When the thickness of the gold plating layer 7 is less than 1 μm, the electric resistance of the wiring layer 2 increases, the loss when transmitting a high-frequency signal increases, and the bonding wire to the wiring layer 2 increases. There is a possibility that the bonding property of No. 5 may decrease. Therefore, the thickness of the gold plating layer 7 is preferably set to 1 μm or more, and is preferably set to 1 μm to 3 μm in consideration of economy.

Thus, according to the wiring board of the present invention, the semiconductor element 3 is bonded and fixed on the semiconductor element mounting portion 1a of the insulating base 1 via an adhesive such as glass, resin, brazing material or the like. Each electrode is electrically connected to the wiring layer 2 via a bonding wire 5, and then a bowl-shaped lid 8 made of metal or ceramic is formed on the upper surface of the insulating base 1.
Through a sealing material such as glass, resin, brazing material,
The semiconductor element 3 is placed inside a container comprising the insulating base 1 and the lid 8.
The semiconductor device as a product is completed by housing the airtightly.

It should be noted that the wiring board of the present invention is not limited to the above-described embodiment, and various changes can be made without departing from the gist of the present invention. Although the case where the wiring board of the present invention is applied to a semiconductor element housing package for housing a semiconductor element has been described as an example, even when this is applied to a hybrid integrated circuit board on which a high-frequency semiconductor element is mounted, Good.

[0027]

The wiring board according to the present invention has a nickel plating layer made of an amorphous alloy of nickel-phosphorus and a gold plating layer deposited on the surface of the wiring layer.
Since the nickel plating layer made of an amorphous alloy of phosphorus is nonmagnetic, a semiconductor element that uses high-frequency signals in the millimeter-wave band and microwave band is mounted on the wiring board, and the high-frequency signals are propagated through the wiring layer. Also, a large loss does not occur in the high-frequency signal, and as a result, the high-frequency signal can be accurately input to the semiconductor element and the semiconductor element can always be operated accurately.

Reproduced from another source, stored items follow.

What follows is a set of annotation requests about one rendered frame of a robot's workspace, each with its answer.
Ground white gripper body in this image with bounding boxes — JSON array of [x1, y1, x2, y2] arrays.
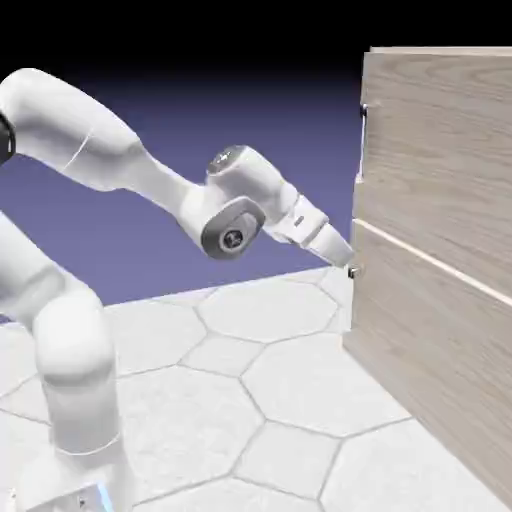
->
[[306, 222, 356, 269]]

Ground light wood cabinet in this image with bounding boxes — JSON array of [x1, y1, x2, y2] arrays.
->
[[343, 46, 512, 508]]

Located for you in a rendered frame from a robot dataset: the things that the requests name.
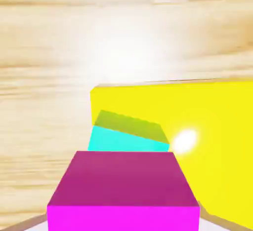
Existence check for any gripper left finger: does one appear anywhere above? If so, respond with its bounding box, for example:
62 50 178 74
0 213 48 231

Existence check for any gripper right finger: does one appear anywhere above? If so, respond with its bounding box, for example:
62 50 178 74
198 200 248 231

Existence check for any small magenta cube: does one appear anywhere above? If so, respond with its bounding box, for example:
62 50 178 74
46 150 201 231

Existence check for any small cyan cube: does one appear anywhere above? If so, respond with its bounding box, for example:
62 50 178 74
87 109 170 153

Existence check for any large yellow box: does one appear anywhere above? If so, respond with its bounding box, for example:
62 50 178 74
89 77 253 231

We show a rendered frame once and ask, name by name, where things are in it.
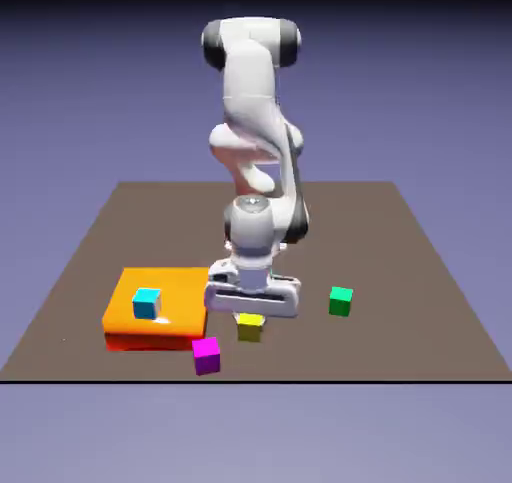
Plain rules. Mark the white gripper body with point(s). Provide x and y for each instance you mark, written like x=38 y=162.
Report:
x=280 y=303

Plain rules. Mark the small yellow cube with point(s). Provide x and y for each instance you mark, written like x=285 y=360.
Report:
x=249 y=329

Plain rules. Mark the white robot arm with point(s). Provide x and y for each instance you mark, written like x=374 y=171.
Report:
x=250 y=91

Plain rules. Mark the small green cube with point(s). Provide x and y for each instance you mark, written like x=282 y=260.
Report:
x=340 y=301

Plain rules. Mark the small magenta cube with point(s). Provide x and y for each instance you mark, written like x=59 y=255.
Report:
x=206 y=356

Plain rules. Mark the small cyan cube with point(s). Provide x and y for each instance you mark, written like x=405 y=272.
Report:
x=146 y=303

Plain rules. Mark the large orange box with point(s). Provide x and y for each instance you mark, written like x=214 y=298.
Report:
x=176 y=295

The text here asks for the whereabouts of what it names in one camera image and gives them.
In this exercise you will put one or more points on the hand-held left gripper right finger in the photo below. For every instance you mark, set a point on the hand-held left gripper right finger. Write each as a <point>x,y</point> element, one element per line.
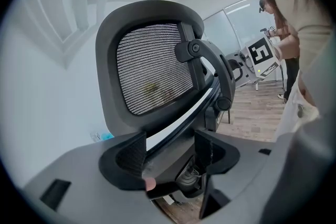
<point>219,157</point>

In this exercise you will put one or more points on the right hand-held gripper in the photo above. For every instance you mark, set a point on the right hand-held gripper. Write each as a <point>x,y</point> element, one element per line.
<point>261,53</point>

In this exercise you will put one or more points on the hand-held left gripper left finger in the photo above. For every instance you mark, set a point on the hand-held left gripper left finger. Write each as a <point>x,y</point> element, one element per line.
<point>123,162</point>

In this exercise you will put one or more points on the black mesh office chair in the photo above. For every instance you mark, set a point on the black mesh office chair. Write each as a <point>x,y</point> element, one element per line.
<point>110,42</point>

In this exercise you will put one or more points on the person's right forearm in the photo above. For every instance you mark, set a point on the person's right forearm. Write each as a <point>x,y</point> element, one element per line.
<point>288,47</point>

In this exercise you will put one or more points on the person's left hand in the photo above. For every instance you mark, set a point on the person's left hand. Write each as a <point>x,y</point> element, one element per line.
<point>150,184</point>

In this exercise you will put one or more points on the blue plastic packet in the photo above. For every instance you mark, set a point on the blue plastic packet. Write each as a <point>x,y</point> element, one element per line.
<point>106,136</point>

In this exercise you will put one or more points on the frosted glass partition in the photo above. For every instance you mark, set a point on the frosted glass partition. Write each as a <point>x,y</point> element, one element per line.
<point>231,29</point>

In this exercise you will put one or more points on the person's white trousers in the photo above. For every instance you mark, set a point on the person's white trousers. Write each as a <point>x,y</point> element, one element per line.
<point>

[Brief description of the drawings]

FIG. 1 is a sectional view showing an embodiment in which a wiring board of the present invention is applied to a package for housing a semiconductor element.

FIG. 2 is an enlarged sectional view of a main part of the wiring board shown in FIG.

[Explanation of symbols]

 DESCRIPTION OF SYMBOLS 1 ... Insulating base 1a ... Semiconductor element mounting part 2 ... Wiring layer 3 ... Semiconductor element 4 ... Wiring board 5 ... Bonding wire 6 ... Nickel plating Layer 7: Gold plating layer 8: Lid

 ──────────────────────────────────────────────────続 き Continued on the front page F term (reference) 4E351 AA07 BB01 BB23 BB24 BB31 BB33 BB35 CC06 CC12 DD06 DD19 DD21 GG07 4K022 AA02 AA42 BA03 BA14 BA16 BA32 DA01 4K044 AA06 AB10 BA06 BA08 BB03 BB17 BC14 CA15

Claims (2)

[Claims] 1. A wiring board comprising an insulating base and a wiring layer formed on the surface of the insulating base, wherein a nickel plating layer made of a nickel-phosphorus amorphous alloy is formed on the surface of the wiring layer. A wiring board, wherein a plating layer is sequentially applied. 2. The wiring board according to claim 1, wherein the nickel plating layer has a phosphorus content of 8.0 to 15.0% by weight.